Active committee workers are more likely to speak on local issues, and more likely to be on Twitter.

As part of the House:Divided project, UniPollWatch has collected data from Australian Parliament website to find the unsung parliamentary workers, in the form of those most active on committees.

The data-driven project, undertaken by Bond University journalism students, considered only committee work undertaken in the current term—from November 12, 2013 until January 1, 2016.

In terms of length of time served on committees, Liberal Party MP Dan Tehan (who served on four committees) was the most active committee worker, followed by Tim Watts (eight committees), Graham Perrett (six committees), Tony Pasin (seven committees) and Andrew Giles (six committees).
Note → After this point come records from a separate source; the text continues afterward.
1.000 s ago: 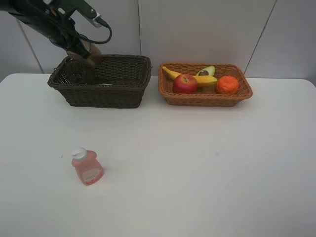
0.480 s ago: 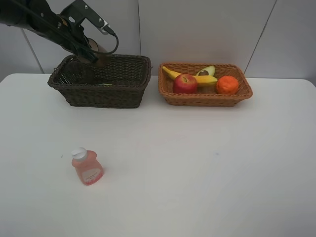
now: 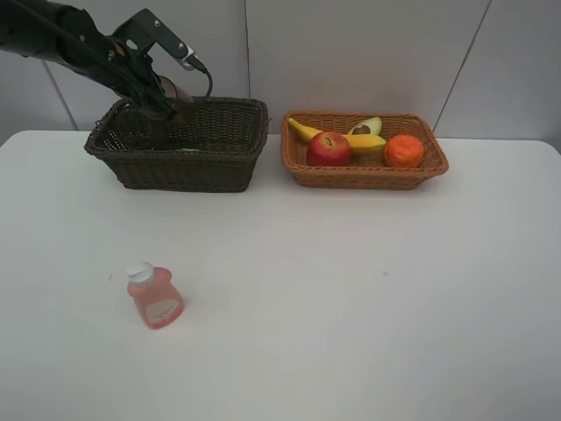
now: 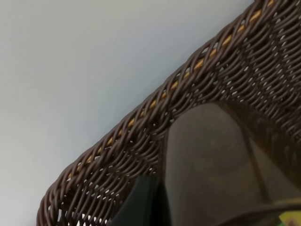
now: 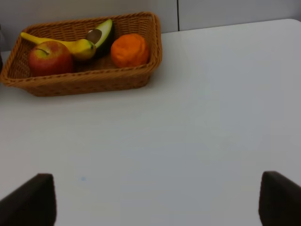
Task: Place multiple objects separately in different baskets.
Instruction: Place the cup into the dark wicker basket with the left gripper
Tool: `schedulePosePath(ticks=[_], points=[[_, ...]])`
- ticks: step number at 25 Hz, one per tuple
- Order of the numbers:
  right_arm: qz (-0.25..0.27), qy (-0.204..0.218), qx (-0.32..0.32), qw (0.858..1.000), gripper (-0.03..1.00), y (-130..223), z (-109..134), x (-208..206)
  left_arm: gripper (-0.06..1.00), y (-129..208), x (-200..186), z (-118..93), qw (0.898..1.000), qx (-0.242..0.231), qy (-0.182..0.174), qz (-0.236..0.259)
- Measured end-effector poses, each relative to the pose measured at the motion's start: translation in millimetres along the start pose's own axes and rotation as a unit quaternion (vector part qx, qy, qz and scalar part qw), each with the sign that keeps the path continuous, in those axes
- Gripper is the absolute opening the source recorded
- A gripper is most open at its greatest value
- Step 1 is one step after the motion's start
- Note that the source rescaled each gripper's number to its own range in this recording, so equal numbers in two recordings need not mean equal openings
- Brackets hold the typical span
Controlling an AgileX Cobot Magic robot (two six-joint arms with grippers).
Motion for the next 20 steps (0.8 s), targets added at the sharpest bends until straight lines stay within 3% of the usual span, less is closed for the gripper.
schedulePosePath(ticks=[15,17,18,20], points=[[0.000,0.000,0.000,1.000,0.85,0.0,0.0,0.0,0.02,0.0,0.0,0.0,1.000,0.000,0.000,0.000],[0.000,0.000,0.000,1.000,0.85,0.0,0.0,0.0,0.09,0.0,0.0,0.0,1.000,0.000,0.000,0.000],[0.000,0.000,0.000,1.000,0.85,0.0,0.0,0.0,0.18,0.8,0.0,-0.3,1.000,0.000,0.001,0.002],[0.000,0.000,0.000,1.000,0.85,0.0,0.0,0.0,0.45,4.7,-0.1,-1.5,1.000,0.000,0.004,0.013]])
Point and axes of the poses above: a point on each arm's last joint axis where the gripper is mounted, x pointing out along that axis toward the gripper, z along the wrist's bending axis when the last joint is at zero, y = z × x, the point moved 9 cm from there along x, pointing out along that axis toward the gripper, and after that the axes turned 11 degrees about -x, right-handed, at the moved point
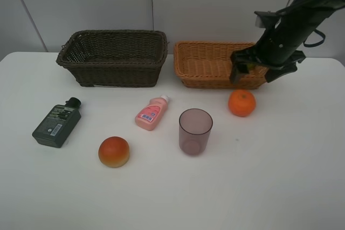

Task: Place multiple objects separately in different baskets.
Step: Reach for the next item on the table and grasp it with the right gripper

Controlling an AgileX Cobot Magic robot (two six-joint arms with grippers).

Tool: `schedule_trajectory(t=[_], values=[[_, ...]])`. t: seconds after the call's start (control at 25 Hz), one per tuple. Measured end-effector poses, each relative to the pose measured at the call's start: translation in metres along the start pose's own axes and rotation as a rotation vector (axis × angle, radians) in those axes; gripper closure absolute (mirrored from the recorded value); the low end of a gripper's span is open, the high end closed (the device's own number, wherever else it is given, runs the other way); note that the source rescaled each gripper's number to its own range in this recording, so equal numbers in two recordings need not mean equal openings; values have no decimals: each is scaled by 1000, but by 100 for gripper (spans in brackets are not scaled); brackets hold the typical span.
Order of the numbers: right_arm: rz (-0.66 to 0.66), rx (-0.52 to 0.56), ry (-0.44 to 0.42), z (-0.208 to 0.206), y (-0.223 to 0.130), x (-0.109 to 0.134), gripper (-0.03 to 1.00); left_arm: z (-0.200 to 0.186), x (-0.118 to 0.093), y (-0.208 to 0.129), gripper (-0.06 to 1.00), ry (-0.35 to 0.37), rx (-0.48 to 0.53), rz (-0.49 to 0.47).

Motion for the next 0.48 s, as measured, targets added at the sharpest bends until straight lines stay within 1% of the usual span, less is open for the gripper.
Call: schedule_trajectory(t=[0.08, 0.28, 0.48], values=[[1, 4, 1, 8, 1, 0, -3, 0, 0, 0, -6, 0, 0, 0], [4, 63, 3, 39, -2, -1, -3, 0, 0, 0, -6, 0, 0, 0], [4, 85, 3, 58, -4, -2, -3, 0, 0, 0, -6, 0, 0, 0]])
Point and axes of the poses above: a point on each arm's last joint axis where the gripper is mounted, z pointing out along that axis toward the gripper, x along the wrist's bending axis when the last joint is at zero, y = z × x, the point moved 2 cm from there along z, pointing out along that axis toward the gripper, and after that the axes turned 7 degrees about -z, right-handed, at the moved point
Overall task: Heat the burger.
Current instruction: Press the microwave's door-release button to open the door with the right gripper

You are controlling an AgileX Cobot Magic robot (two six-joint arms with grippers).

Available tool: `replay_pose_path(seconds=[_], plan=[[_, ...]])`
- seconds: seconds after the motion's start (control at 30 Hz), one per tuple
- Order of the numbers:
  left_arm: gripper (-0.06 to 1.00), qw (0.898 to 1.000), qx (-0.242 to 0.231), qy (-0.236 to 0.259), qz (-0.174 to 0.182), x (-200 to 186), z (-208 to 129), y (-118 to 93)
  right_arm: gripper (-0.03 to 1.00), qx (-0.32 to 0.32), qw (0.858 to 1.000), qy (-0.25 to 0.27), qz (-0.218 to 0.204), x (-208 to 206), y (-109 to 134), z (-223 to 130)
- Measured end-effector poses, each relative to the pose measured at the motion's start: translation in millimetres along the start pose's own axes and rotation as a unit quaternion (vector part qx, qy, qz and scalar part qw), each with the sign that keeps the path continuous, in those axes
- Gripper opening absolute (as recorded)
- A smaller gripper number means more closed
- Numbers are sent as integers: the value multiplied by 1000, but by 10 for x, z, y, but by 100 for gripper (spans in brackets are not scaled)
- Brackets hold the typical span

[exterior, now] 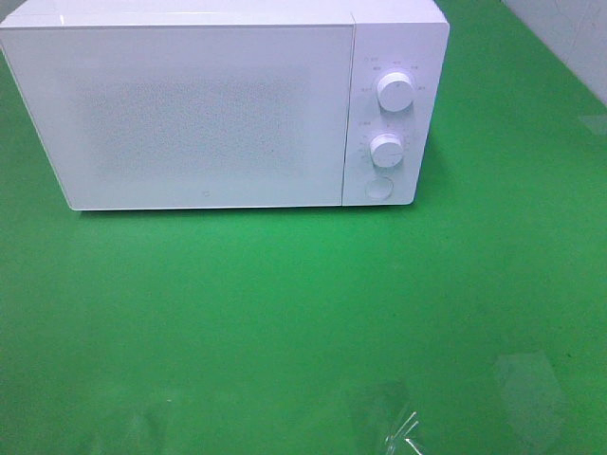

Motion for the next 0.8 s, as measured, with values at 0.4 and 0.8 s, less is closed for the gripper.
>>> replay_pose_path(seconds=[0.4, 0.8], plan=[[99, 1000, 0, 0, 0, 0, 0, 0, 76, 0, 999, -25, -23, -7, -26, -187], [99, 1000, 0, 0, 0, 0, 0, 0, 76, 0, 999, -26, -23, -10, -25, -183]])
Point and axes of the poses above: a point on each arm's last joint axis where the gripper is mounted, x pointing out along that axis toward the gripper, y along the wrist's bending axis when the last joint is at zero, z = x × y, the point moved 5 cm from there along x, pointing out along that axis toward the gripper, and after that the axes turned 7 degrees about -x, right-handed, at the moved point
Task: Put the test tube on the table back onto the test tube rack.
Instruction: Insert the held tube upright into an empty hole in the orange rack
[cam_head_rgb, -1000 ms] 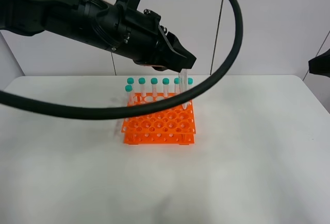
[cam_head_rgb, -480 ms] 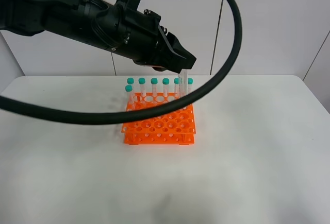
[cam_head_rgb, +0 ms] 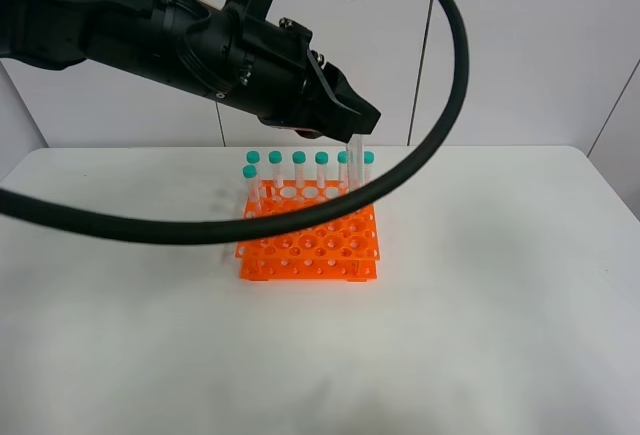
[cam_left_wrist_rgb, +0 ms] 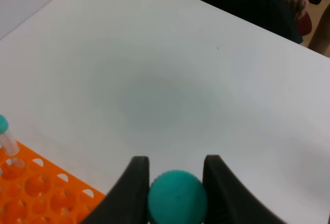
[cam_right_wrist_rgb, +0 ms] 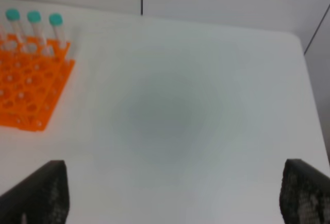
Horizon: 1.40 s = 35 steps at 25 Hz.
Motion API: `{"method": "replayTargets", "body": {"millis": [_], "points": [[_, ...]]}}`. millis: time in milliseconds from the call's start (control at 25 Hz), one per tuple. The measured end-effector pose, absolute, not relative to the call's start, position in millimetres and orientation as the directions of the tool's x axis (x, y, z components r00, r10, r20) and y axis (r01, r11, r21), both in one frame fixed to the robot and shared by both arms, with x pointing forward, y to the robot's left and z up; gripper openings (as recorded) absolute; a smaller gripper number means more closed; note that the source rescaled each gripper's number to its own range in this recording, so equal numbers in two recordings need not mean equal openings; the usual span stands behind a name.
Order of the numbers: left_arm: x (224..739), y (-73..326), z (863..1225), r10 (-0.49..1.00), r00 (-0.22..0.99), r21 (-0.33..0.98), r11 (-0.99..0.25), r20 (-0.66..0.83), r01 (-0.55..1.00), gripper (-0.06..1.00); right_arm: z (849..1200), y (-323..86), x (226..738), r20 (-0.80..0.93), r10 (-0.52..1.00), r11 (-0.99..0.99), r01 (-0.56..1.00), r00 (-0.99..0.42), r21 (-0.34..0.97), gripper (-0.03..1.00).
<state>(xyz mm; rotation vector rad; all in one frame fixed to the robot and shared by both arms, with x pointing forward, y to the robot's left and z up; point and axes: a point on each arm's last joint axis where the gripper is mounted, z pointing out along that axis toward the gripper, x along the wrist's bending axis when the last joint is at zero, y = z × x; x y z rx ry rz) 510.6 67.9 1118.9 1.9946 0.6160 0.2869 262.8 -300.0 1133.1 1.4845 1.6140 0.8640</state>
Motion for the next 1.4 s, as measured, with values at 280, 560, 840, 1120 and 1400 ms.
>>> {"method": "replayTargets", "body": {"millis": [280,560,840,1120,1400], "points": [[510.6,67.9,1118.9,0.534,0.844,0.874,-0.384,-0.053,0.298,0.0,1097.4,-300.0,249.2,-0.043,0.999,0.04,0.497,-0.006,0.867,0.86],[510.6,67.9,1118.9,0.533,0.844,0.874,-0.385,-0.052,0.297,0.0,1084.2,-299.9,233.0,-0.023,1.0,0.018,0.41,0.007,0.912,0.86],[510.6,67.9,1118.9,0.533,0.844,0.874,-0.385,-0.052,0.297,0.0,1065.0,-299.9,232.2,-0.006,1.0,-0.001,0.41,0.015,0.912,0.86],[510.6,67.9,1118.9,0.533,0.845,0.874,-0.385,-0.051,0.296,0.0,1058.3,-299.9,232.4,-0.006,1.0,-0.001,0.415,0.015,0.91,0.86],[510.6,67.9,1118.9,0.532,0.845,0.874,-0.386,-0.051,0.295,0.0,1053.9,-299.7,234.4,-0.004,1.0,-0.002,0.429,0.014,0.904,0.86]]}}
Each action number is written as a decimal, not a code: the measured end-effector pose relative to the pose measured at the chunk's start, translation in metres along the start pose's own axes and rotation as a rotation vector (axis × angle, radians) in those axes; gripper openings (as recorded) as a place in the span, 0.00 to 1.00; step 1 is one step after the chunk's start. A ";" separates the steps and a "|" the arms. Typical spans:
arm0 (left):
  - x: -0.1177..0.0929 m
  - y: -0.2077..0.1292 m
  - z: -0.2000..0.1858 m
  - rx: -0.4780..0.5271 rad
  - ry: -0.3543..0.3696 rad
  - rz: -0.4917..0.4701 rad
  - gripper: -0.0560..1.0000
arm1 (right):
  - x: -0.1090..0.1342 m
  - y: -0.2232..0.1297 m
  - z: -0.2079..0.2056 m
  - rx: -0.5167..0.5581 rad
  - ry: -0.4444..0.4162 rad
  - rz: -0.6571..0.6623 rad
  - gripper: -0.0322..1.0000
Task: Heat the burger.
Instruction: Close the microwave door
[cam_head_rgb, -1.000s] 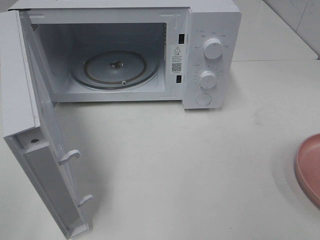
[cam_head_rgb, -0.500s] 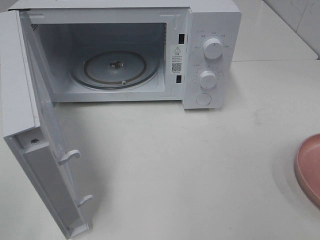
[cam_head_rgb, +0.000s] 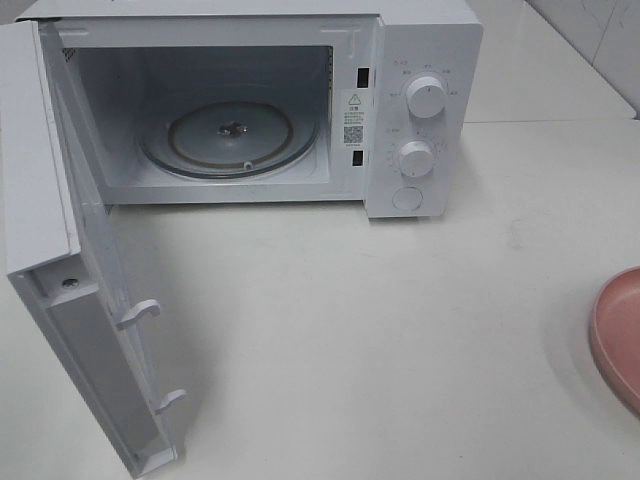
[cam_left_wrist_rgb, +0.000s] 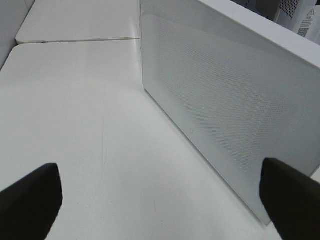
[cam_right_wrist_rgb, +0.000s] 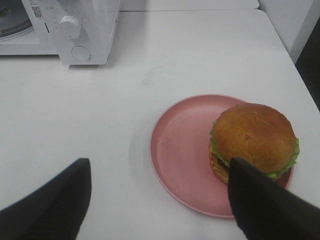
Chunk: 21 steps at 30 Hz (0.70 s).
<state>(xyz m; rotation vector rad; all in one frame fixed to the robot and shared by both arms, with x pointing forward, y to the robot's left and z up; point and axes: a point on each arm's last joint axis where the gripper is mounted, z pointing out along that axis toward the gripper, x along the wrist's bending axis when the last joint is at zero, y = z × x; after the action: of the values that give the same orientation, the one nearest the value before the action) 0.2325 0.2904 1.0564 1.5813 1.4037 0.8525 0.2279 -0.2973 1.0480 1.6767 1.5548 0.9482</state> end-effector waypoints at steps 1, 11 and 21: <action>0.000 0.000 0.000 0.000 0.000 0.000 0.99 | 0.000 0.000 0.000 0.000 0.000 0.000 0.73; 0.000 0.000 0.000 0.000 0.000 0.000 0.99 | 0.000 0.000 0.000 0.000 0.000 0.000 0.73; 0.000 0.000 0.000 0.000 0.000 0.000 0.99 | 0.000 0.000 0.000 0.000 0.000 0.000 0.73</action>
<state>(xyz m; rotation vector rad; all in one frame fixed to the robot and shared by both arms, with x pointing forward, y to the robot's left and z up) 0.2325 0.2904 1.0564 1.5813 1.4037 0.8525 0.2279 -0.2973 1.0480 1.6767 1.5548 0.9482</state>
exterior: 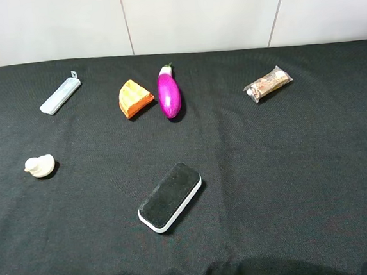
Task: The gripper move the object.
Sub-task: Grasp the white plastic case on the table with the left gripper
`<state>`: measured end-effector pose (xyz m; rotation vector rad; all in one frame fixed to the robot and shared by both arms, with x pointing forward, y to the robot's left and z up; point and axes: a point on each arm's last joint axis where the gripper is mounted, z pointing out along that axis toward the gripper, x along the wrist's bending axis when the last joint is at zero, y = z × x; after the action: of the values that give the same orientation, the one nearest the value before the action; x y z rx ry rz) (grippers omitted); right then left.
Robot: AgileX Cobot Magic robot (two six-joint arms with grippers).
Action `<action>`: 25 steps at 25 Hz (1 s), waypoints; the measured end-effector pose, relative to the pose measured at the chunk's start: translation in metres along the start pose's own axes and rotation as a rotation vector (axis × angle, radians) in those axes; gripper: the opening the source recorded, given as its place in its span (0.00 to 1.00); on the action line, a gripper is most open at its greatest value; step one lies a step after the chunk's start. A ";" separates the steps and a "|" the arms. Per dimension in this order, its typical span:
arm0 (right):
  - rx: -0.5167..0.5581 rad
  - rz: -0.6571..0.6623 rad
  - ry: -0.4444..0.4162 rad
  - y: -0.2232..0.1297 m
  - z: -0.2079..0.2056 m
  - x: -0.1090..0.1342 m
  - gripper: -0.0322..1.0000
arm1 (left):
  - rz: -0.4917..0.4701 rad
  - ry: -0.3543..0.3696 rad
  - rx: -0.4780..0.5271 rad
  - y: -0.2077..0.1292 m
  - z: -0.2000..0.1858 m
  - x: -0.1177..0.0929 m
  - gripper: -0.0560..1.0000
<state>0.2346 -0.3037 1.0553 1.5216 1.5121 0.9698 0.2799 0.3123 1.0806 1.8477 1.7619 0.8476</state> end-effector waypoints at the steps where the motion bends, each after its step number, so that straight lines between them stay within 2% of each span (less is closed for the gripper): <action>1: 0.000 0.000 0.000 0.000 0.000 0.000 0.70 | 0.002 0.000 0.008 0.006 0.001 0.000 0.91; 13: 0.000 0.000 0.000 0.000 0.000 0.000 0.70 | 0.025 -0.002 0.165 0.074 0.028 -0.004 0.91; 25: 0.000 0.000 0.000 0.000 0.000 0.000 0.70 | 0.047 0.000 0.330 0.140 0.087 -0.014 0.91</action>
<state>0.2346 -0.3037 1.0553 1.5216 1.5121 0.9698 0.4409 0.2945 1.1142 2.0999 1.9596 0.5989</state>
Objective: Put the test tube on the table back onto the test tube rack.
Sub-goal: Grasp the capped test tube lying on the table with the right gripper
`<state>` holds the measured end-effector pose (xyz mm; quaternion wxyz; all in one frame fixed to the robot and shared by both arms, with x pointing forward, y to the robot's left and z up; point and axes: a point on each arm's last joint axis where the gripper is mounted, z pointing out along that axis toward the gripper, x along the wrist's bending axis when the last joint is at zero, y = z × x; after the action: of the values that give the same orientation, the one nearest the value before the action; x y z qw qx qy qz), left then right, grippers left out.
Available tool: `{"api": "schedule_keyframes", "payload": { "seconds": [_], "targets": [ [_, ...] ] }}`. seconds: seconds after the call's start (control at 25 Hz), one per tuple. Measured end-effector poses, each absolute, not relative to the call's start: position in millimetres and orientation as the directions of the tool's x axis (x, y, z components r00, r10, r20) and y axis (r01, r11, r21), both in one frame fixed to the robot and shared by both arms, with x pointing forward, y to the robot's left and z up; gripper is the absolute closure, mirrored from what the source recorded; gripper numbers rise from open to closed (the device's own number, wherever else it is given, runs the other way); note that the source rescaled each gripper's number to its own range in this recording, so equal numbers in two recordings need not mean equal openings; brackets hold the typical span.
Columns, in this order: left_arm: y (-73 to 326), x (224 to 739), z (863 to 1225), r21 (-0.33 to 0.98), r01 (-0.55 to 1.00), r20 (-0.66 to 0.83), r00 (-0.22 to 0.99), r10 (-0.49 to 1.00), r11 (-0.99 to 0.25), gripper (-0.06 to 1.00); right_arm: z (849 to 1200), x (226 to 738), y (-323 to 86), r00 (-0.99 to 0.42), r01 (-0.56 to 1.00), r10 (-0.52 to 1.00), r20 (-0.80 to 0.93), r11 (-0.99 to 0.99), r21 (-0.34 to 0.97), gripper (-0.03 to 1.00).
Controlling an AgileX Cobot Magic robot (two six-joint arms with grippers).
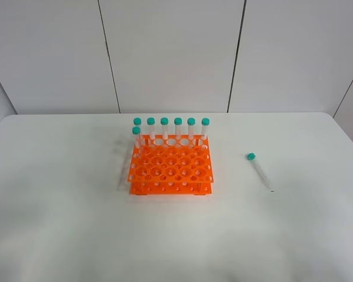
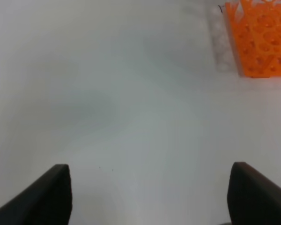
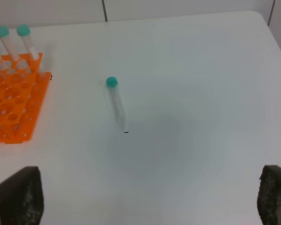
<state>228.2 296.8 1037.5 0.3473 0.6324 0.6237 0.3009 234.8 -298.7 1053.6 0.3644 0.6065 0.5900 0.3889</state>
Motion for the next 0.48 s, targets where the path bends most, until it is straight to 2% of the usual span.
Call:
{"api": "schedule_keyframes", "payload": {
  "seconds": [0.48],
  "targets": [
    [296.8,228.2,1037.5,0.815,0.58,-0.053,0.041,0.998,0.019,0.0,1061.5,242.2,-298.5,0.003,0.467,0.999,0.041,-0.038,0.884,-0.03]
  ]
}}
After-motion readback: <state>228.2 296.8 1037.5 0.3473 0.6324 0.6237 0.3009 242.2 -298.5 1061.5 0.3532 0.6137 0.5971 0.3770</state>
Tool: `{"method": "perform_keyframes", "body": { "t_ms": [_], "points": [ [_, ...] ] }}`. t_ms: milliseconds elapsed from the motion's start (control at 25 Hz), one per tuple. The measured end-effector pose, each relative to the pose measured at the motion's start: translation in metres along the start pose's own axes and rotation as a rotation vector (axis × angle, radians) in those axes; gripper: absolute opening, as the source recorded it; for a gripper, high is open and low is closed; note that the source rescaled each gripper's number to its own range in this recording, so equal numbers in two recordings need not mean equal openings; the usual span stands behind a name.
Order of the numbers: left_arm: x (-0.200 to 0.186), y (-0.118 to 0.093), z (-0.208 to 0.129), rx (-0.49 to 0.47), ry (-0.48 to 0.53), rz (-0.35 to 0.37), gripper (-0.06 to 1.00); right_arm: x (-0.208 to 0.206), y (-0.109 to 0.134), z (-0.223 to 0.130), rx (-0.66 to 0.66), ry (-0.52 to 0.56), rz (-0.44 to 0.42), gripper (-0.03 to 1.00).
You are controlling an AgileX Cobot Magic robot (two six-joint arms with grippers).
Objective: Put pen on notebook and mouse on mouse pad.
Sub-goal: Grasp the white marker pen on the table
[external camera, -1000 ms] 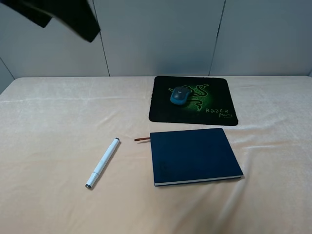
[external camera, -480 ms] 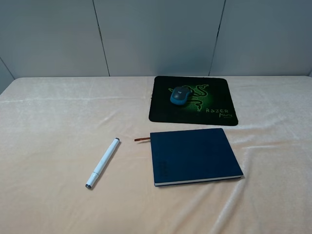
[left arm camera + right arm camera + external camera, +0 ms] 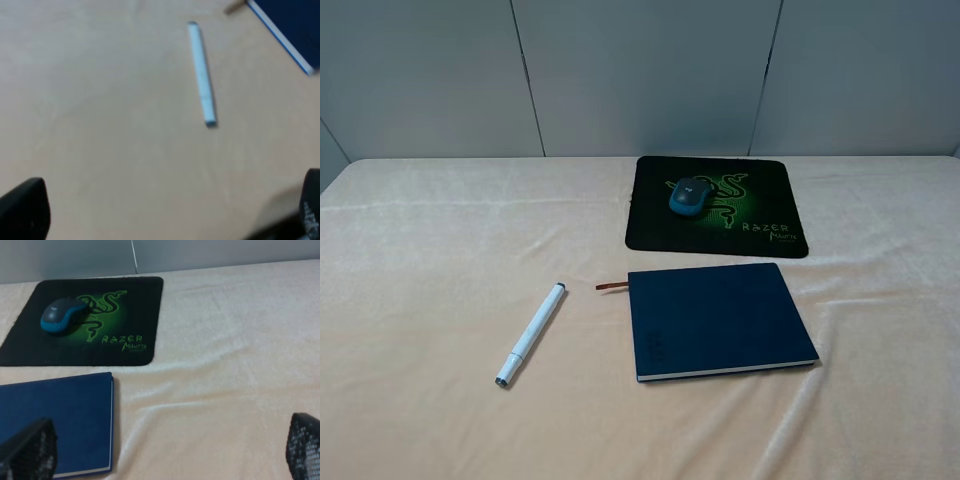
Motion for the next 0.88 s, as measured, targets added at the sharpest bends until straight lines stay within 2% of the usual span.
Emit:
{"method": "perform_keyframes", "body": {
  "t_ms": [120,280,560,680,880],
  "points": [
    [0.005,0.007,-0.01,-0.06,-0.062,0.067,1.0,0.0,0.0,0.0,0.0,0.0,0.0,1.0],
    [0.014,0.014,-0.029,-0.127,-0.086,0.139,1.0,0.0,0.0,0.0,0.0,0.0,0.0,1.0],
    [0.01,0.018,-0.042,-0.194,-0.163,0.236,1.0,0.0,0.0,0.0,0.0,0.0,0.0,1.0],
    [0.005,0.018,-0.043,-0.201,-0.203,0.259,1.0,0.0,0.0,0.0,0.0,0.0,0.0,1.0],
    [0.005,0.018,-0.043,-0.197,-0.206,0.261,1.0,0.0,0.0,0.0,0.001,0.0,0.001,1.0]
  ]
}}
Point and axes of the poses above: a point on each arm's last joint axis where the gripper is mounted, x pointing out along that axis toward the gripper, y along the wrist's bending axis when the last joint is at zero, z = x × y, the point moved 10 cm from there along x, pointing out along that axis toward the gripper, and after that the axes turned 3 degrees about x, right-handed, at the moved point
The remaining top 10 committee workers were: Melissa Price, Nola Marino, Andrew Southcott, Sharon Claydon, Julie Owens and Sharman Stone.

Committees investigate specific matters of policy or government administration or performance, and committee work is more likely to be done by those who don’t have a ministerial or shadow ministerial role.

When working in a parliamentary committee MPs have considerable powers to undertake work on behalf of the Parliament. Carried out in smaller groups, committees are able to achieve things that would not be possible in the House Chamber, as it consists of 150 members.

There were 15 frontbenchers involved in committee work, despite their ministerial roles. The top 5 ministerial or shadow-ministerial committee workers were: Joel Fitzgibbon, Mark Dreyfus, Christian Porter, Gary Gray and Wyatt Roy.